According to the bio on the website of the company that bears his name, Buchla began building synthesizers in 1963, three years after getting a degree in physics from the University of California, Berkeley. The Buchla Music Box (known as the 100) consisted of several "modular" boxes that could be connected to each other to develop new sounds. By 1970, he had moved onto the 200 series, which remained in production until 1985.

A year later, he introduced the first hybrid analog/digital instruments with the 300 and 500 series'. As Musical Instrument Digital Interface (MIDI) took over in the mid-'80s, he incorporated it into the 700. The early '90s saw him move into production of MIDI controllers, but he returned to the 200 a decade later, incorporating modern digital technology into its design and selling it as the 200e.

He preferred to refer to his creations as electronic instruments rather than synthesizers. The reasoning was simple: Synthesizers had a connotation of replicating existing sounds, while he was interested in creating new ones.

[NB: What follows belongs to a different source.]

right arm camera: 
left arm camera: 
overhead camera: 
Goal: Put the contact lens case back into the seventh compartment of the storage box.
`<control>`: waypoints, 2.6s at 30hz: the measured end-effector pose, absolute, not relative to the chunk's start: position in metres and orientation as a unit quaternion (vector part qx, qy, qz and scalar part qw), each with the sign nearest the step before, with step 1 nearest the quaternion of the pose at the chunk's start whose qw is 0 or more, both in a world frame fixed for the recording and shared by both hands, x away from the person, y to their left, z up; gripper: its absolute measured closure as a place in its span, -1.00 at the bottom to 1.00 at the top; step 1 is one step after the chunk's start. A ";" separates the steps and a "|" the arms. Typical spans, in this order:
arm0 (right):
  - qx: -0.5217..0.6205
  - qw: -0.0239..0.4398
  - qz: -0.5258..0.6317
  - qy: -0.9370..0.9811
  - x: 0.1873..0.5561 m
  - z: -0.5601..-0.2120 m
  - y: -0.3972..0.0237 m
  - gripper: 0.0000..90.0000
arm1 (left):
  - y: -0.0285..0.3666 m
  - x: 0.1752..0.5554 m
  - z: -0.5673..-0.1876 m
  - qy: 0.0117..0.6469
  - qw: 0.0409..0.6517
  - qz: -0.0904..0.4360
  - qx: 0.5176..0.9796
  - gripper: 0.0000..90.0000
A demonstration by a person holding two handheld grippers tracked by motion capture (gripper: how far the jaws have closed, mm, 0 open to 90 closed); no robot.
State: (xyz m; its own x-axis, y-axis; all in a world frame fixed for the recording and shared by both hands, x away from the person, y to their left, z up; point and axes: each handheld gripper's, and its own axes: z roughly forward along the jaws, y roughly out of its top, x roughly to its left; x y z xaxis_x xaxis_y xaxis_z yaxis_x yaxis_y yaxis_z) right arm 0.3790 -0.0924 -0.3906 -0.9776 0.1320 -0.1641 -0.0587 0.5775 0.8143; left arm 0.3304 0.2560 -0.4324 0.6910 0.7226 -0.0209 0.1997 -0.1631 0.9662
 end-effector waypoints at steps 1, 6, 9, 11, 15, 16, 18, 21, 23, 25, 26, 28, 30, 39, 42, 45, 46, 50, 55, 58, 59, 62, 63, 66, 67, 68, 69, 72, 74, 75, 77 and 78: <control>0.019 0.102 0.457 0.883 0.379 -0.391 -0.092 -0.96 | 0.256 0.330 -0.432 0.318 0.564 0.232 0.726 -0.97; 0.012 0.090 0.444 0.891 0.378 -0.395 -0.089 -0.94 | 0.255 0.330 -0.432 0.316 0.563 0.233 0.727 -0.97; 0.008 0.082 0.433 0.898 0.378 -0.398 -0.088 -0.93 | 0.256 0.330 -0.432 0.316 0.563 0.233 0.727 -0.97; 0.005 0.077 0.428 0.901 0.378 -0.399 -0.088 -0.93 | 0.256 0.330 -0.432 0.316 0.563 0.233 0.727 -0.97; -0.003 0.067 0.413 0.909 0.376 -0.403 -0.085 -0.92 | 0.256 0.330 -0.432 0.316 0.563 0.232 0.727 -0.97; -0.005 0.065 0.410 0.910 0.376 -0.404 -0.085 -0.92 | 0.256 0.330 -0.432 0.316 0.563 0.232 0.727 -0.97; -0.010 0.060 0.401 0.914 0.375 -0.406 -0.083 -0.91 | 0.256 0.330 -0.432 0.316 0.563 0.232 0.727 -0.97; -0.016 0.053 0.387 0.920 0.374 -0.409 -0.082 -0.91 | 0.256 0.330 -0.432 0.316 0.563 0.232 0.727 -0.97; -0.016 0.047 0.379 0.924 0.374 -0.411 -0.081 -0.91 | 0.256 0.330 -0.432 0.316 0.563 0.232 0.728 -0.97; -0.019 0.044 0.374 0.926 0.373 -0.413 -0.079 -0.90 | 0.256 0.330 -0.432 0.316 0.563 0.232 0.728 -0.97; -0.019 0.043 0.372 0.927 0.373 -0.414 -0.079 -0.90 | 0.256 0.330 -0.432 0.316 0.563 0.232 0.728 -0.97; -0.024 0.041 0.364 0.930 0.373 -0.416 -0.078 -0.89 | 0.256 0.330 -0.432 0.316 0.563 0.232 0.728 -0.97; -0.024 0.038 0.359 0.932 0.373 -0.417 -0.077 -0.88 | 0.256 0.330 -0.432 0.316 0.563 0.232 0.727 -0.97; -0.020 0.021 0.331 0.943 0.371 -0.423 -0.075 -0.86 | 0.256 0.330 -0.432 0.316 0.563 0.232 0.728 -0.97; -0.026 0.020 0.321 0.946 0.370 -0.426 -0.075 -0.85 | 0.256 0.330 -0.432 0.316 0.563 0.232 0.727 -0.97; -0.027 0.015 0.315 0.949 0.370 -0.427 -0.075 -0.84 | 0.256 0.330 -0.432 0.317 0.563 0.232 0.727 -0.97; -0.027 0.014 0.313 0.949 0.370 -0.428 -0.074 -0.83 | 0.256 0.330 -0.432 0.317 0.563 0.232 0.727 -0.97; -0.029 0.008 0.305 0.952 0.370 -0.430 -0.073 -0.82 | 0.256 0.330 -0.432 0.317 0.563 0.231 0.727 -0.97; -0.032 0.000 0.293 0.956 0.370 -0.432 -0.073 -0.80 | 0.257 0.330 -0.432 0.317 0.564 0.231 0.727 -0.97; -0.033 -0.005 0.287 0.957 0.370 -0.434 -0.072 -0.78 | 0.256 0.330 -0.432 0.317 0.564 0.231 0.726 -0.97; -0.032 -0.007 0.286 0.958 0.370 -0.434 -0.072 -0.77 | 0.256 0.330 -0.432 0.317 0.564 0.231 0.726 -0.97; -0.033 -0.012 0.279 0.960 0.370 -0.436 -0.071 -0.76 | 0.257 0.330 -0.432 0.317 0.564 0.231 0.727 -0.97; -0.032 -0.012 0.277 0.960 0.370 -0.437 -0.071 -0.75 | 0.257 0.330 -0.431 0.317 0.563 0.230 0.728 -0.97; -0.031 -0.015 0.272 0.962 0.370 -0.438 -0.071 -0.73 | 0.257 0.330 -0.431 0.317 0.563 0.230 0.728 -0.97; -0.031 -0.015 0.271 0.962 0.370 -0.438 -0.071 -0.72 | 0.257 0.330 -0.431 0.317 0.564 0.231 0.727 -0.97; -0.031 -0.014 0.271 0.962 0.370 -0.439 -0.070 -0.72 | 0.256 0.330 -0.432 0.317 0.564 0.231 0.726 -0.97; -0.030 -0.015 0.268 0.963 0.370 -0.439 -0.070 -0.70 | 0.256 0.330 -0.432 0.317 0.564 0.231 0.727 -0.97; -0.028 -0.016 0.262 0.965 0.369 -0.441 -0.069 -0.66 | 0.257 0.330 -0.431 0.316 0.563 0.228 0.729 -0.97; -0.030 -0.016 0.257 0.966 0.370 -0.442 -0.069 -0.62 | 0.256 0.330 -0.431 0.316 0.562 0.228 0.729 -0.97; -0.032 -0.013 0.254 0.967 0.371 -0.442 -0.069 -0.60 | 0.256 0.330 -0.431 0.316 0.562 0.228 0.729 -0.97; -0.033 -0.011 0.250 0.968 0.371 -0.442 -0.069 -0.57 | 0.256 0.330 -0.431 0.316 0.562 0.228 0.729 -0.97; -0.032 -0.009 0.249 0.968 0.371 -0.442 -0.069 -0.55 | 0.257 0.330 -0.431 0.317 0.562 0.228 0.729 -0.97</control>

Robert Moog, the creator of the Moog synthesizer and his chief competitor said late in his life, "For the past four decades, Buchla instruments have consistently set the standards for innovative musician interfaces that provide performer-friendly access to an enormous wealth of sonic resources. Don’s new modular synthesizer system, the 200e, continues this tradition. The panel layouts are nothing short of elegant, while the underlying functions are the most advanced and musically rich available today.”